Shimanos answer was that its a known defect and they have no solution. The pro riders use this same stuff, so I would imagine there is a way to solve this problem, I hope.


----------



## DaveT (Feb 12, 2004)

I've never heard of that.


----------



## tihsepa (Nov 27, 2008)

Sounds like a bs excuse fram a piss poor mechanic.


----------



## Fireform (Dec 15, 2005)

Wat? Your lbs is full of bs.


----------



## Cinelli 82220 (Dec 2, 2010)

hipo_p51 said:


> we discovered from shimano


LOLZ..."we discovered" means the mechanic told me.

Or did Shimano send you an email saying "Our shifter doesn't work"? I can't see that happening for obvious reasons.


----------



## hipo_p51 (Jul 6, 2012)

Thanks so far to some of the crowd.

So I have continued my search and found this.

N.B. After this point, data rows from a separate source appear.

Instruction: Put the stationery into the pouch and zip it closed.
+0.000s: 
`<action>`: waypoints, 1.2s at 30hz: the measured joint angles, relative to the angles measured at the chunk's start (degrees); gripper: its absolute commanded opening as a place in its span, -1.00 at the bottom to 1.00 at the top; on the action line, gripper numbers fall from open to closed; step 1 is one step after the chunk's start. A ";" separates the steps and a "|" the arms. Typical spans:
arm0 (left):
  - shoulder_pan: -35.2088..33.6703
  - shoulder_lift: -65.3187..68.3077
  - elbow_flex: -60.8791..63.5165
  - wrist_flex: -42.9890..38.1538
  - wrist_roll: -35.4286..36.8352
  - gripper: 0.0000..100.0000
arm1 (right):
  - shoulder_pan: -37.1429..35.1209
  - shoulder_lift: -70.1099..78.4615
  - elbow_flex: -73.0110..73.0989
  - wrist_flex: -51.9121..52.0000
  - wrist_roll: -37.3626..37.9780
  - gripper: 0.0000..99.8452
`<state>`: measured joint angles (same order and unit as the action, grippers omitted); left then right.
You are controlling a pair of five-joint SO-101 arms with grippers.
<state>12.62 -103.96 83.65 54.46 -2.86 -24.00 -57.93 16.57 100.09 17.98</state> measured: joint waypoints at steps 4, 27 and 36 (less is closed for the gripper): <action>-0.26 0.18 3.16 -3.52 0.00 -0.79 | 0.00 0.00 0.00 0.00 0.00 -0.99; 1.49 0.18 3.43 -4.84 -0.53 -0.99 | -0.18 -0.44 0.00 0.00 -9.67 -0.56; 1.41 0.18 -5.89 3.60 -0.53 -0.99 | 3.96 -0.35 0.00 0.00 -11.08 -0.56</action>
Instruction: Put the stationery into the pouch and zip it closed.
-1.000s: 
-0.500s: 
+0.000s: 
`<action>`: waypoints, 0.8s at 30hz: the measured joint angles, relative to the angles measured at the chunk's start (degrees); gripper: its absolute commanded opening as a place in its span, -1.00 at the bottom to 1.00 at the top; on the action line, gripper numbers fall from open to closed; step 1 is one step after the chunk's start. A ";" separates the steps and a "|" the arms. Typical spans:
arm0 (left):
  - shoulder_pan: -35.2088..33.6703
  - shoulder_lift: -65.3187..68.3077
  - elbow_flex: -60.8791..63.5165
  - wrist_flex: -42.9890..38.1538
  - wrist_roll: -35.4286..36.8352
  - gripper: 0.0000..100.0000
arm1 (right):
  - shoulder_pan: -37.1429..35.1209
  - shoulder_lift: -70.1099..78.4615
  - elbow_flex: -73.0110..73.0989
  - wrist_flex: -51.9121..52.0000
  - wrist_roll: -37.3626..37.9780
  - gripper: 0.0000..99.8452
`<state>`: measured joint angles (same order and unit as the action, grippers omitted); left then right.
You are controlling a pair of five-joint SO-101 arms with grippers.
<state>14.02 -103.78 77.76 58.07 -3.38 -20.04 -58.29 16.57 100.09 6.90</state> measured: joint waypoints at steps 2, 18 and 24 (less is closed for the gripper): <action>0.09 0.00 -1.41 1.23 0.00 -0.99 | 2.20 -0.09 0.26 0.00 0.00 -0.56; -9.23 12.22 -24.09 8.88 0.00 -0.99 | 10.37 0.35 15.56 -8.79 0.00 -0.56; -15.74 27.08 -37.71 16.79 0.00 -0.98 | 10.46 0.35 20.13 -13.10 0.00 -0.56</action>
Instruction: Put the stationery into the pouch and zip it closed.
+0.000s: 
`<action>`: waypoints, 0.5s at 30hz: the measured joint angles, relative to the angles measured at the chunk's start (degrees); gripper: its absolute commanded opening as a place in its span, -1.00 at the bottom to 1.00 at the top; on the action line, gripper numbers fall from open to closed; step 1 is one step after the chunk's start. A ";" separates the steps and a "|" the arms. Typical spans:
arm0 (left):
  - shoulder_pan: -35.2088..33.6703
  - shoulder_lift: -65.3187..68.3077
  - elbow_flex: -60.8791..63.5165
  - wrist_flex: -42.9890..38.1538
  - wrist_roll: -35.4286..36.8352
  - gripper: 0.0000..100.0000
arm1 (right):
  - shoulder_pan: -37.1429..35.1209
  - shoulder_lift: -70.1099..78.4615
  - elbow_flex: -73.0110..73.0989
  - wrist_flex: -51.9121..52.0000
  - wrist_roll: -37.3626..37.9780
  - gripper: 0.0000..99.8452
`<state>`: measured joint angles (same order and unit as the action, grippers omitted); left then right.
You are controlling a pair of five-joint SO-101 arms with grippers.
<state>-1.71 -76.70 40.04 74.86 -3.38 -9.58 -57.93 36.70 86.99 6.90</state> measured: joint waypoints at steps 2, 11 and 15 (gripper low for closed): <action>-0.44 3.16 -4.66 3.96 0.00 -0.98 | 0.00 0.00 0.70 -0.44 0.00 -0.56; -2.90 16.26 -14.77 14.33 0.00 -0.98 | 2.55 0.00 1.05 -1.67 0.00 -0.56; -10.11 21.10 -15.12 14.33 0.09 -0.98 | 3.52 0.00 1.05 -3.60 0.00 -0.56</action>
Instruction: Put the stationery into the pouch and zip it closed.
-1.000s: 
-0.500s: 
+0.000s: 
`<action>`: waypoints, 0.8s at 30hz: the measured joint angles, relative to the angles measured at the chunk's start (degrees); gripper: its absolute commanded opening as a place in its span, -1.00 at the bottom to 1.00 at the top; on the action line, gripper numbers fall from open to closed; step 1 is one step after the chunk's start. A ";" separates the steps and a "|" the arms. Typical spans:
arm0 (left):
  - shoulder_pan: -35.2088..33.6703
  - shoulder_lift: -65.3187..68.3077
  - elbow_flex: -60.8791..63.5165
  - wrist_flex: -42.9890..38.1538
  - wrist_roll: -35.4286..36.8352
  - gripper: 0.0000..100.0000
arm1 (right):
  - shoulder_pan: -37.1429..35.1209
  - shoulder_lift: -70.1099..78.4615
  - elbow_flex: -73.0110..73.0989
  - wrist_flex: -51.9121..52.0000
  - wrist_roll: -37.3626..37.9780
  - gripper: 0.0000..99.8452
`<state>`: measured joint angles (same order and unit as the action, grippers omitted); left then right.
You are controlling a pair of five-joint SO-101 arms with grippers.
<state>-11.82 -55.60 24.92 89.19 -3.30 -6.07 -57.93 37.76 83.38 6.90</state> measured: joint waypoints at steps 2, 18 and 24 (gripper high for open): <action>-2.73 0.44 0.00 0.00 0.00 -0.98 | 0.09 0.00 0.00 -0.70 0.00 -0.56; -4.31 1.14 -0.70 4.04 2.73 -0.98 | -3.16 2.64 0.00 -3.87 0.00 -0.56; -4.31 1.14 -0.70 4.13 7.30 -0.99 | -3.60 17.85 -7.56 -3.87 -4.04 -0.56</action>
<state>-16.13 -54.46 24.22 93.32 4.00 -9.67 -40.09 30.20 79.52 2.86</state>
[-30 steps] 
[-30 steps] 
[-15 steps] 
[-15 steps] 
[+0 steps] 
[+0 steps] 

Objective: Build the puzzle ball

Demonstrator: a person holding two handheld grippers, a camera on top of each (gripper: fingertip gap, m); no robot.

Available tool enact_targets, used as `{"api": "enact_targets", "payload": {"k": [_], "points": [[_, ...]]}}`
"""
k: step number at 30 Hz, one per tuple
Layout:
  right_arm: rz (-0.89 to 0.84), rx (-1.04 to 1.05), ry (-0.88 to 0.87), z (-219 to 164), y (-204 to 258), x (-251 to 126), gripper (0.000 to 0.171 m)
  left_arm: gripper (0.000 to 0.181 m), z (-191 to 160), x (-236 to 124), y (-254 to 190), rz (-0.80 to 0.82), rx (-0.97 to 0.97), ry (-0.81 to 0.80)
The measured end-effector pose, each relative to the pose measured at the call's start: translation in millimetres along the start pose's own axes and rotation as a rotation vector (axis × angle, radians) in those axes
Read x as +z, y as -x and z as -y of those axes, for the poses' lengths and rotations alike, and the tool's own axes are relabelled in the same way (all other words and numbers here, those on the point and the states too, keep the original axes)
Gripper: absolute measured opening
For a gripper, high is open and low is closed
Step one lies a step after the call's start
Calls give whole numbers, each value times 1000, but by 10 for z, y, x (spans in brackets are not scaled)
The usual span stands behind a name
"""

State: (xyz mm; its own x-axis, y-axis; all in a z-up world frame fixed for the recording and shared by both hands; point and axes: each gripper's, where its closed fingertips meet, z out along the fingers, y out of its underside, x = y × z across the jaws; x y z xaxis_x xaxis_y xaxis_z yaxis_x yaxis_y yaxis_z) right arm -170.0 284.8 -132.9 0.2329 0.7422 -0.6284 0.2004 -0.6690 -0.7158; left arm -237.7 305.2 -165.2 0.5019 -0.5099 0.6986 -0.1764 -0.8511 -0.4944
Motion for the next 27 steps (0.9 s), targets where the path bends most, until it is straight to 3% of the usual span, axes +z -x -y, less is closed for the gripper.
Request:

http://www.cyclingforums.com/t/473700/dura-ace-7900-issues

This is whats happening to my 7900 drive train. BTW the bike is a SL4 Tarmac with internal cable routing.


----------



## steel515 (Sep 6, 2004)

why not get ultegra/105, or SRAM or Campy?


----------



## hipo_p51 (Jul 6, 2012)

After another ride and dealing with this 'known defect', i decided to try another LBS that sold specialized. The mechanic noticed a problem 5 seconds after my bike was clamped on the stand. He identified an incorrect ferrell installed in the chain stay. So if you are familiar with a SL4, the wrong ferrell will certainly cause friction problems when shifting the rear D.
Now the problem is completely gone and now I and super angry at this other LBS that LIED to me after spending a butt load of cash on my S-Works SL4. They gave me totally false info after they supposedly contacted shimano for help and ended up giving me some BS about a defective part shimano knowingly sells. WTF.
Anyways, thanks for the comments. Off to chew ass at a LBS.


----------



## paulfeng (Jun 10, 2011)

Let us know how it goes at LBS#1! Glad your problem got resolved.


----------



## Cinelli 82220 (Dec 2, 2010)

hipo_p51 said:


> Off to chew ass at a LBS.


Best to just let it go...you never know when you might need them to fix your bike in a hurry the night before a big ride.


----------



## tihsepa (Nov 27, 2008)

DaveT said:


> I've never heard of that.





tihsepa said:


> Sounds like a bs excuse fram a piss poor mechanic.





Fireform said:


> Wat? Your lbs is full of bs.





Cinelli 82220 said:


> LOLZ..."we discovered" means the mechanic told me.
> 
> Or did Shimano send you an email saying "Our shifter doesn't work"? I can't see that happening for obvious reasons.


Thanks to all of the crowd huh?


----------